Rep. Speciale is wrong to argue that we should defend the “Silent Sams” from the flames of passion, because those statues were erected to fan racist passions and to secure the hold of Jim Crow over public spaces. In North Carolina, most of that Jim Crow work was done by the Democratic Party, with endorsement of the editorial pages of the News and Observer.  In 1898, the Old Reliable’s editorial cartoons were as racist as any KKK flyer from the 1960s, more so because they represented the views of the insurgent political party.  After an armed white mob overthrew the elected government of Wilmington in 1898, Silent Sams started popping up all over the place.  The one on UNC’s campus was installed in 1913, to the tune of Dixie played by the University Band.  Silent Sam kept watch to the North while UNC-CH remained open to white males only for decades.  A member of the UNC-CH faculty, Dr. William George, was a leader among the racist power structure which dominated the Old North State's economic and political life, including the Patriots of North Carolina. At its height, over 20,000 dues-paying members of this group dedicated to maintaining "racial purity" and fighting to maintain racial segregation were working to dismantle the progress being made nationally on civil rights.

Racism is the defining landscape of politics in North Carolina and throughout the United States for two centuries and counting. Bill Moyers was an aide to President Lyndon Johnson before becoming a journalist.  He wrote that shortly after President Johnson signed the Civil Rights Act into law, he told Moyers that the Act had delivered the South to the GOP for a generation.  His successor, President Richard Nixon, proved Johnson was unduly optimistic.  The Southern strategy was born and still is going strong after its fourth decade, and dog whistle politics continues to roll on along.  Which brings me to plutocrats.

Plutocrats long ago learned to use coded messages to garner political support from radicals while maintaining a face of public respectability could help them get people to vote against their own economic interests.  In the 1950 Democratic Primary for the North Carolina Senate, voters were given a flyer captioned "White People: Wake Up" which warned voters that Franklin Porter Graham favored "mingling of the races" and steered them to vote for Willis Smith because he would "uphold the traditions of the South."  

As Louis Rubin observed:
“Conversely, those who have flattered their self-esteem and confirmed them in their prejudices have been able to manipulate them to vote and act contrary to their own economic and political interests.  During the antebellum period the rank and file of the white population permitted the planter establishment to conduct the South’s national politics with a single-minded emphasis upon the protection of chattel slavery, even though their own economic interest was by no means best served by such protection. During the late 19th century the efforts of populist reformers were frustrated because the spectre of black domination was evoked to keep white voters from bolting the Democratic Party and supporting efforts to make the state governments responsive to the needs of disadvantaged agriculturalists.”     See “W.J. Cash After 50 Years” 

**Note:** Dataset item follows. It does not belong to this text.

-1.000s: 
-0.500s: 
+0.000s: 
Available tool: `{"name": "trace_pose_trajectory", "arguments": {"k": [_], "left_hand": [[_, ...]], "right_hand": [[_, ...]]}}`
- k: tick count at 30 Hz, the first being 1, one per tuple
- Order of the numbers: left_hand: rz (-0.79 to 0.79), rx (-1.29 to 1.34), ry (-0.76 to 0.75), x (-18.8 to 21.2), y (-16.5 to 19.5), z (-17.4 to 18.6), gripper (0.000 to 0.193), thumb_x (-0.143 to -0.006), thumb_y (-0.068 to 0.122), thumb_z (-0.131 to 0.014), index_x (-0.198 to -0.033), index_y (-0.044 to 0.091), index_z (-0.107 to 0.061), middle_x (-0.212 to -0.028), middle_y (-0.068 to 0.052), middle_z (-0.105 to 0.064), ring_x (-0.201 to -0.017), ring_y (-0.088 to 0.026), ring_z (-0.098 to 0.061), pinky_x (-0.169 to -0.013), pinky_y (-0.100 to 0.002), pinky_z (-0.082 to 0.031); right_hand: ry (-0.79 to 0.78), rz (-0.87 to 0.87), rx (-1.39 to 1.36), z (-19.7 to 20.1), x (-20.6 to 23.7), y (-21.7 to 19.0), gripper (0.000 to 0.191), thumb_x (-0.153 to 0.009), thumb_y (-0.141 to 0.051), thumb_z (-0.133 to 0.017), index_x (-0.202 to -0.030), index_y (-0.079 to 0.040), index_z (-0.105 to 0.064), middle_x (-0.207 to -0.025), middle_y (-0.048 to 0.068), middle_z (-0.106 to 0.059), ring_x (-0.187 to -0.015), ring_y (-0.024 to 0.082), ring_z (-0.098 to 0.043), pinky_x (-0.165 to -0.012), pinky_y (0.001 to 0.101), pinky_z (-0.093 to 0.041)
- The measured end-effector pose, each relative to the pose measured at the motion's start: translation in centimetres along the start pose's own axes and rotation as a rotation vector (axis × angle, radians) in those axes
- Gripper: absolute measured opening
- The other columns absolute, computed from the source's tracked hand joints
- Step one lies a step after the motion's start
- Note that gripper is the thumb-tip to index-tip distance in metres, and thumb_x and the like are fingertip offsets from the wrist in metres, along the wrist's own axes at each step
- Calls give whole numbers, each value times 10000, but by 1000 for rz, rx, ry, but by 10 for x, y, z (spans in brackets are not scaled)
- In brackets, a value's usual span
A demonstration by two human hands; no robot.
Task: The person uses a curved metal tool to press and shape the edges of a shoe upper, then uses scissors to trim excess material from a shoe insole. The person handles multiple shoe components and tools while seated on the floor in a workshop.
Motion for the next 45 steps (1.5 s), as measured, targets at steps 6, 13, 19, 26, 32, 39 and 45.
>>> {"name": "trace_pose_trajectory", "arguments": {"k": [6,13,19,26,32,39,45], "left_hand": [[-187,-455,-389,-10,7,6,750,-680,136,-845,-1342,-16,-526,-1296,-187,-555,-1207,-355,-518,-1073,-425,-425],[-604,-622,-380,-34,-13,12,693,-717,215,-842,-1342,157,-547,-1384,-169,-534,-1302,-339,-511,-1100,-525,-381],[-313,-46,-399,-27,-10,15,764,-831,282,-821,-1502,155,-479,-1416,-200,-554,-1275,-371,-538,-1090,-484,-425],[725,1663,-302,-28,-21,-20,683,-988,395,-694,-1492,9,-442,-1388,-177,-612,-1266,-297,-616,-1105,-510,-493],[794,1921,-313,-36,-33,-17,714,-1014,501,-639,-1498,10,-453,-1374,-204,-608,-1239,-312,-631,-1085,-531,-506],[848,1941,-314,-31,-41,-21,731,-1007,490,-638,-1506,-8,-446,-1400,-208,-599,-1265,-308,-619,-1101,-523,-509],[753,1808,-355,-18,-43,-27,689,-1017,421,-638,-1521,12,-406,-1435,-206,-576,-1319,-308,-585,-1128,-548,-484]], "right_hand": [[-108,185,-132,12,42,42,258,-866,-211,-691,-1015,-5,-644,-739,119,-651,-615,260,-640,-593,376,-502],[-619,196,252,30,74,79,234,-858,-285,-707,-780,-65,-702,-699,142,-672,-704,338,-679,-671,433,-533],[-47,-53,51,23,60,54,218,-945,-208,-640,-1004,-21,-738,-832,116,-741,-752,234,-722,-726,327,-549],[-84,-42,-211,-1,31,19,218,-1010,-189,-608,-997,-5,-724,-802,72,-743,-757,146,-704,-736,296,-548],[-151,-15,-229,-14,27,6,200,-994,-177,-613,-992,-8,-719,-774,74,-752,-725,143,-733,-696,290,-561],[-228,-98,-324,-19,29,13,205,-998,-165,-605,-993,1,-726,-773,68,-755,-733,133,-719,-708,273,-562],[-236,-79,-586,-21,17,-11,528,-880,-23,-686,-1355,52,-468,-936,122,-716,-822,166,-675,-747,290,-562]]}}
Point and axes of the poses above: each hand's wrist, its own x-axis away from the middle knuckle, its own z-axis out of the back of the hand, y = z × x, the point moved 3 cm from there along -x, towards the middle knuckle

And Congress is in on this problem in a big way.  One simple way to empower the oil and gas plutocrats is to use political power to silence scientists in government agencies and cut off funding to research universities.  This experiment in plutocracy was the dominant political theme of Vice-President Dick Cheney's reign and has moved over to Congress, thanks to widespread gerrymandering.  Now the nation which won the race to space is throwing the victors under the bus, because the fossil fuel plutocracy is afraid of science.

There are no plutocrats supporting NASA.  Plutocrats love war.  Plutocrats incite racism. Plutocrats worship at the holy altar of consumerism and drive out any heretics from its temples.  War, consumerism and racism all tend to accumulate wealth and power in the hands of a few based on the work of the many.  Plutocracy is powerful so long as it can project an orthodox and dominant belief in scarcity as the defining principle.

Exploration has just the opposite effect as plutocracy.  When humans have discovered new frontiers, they find new resources.  Whenever they have explored, they have built better tools.  Whenever they have explored, they have proved the profound truth spoken by the great poet Maya Angelou: “We are more alike, my friends, than we are unalike.” 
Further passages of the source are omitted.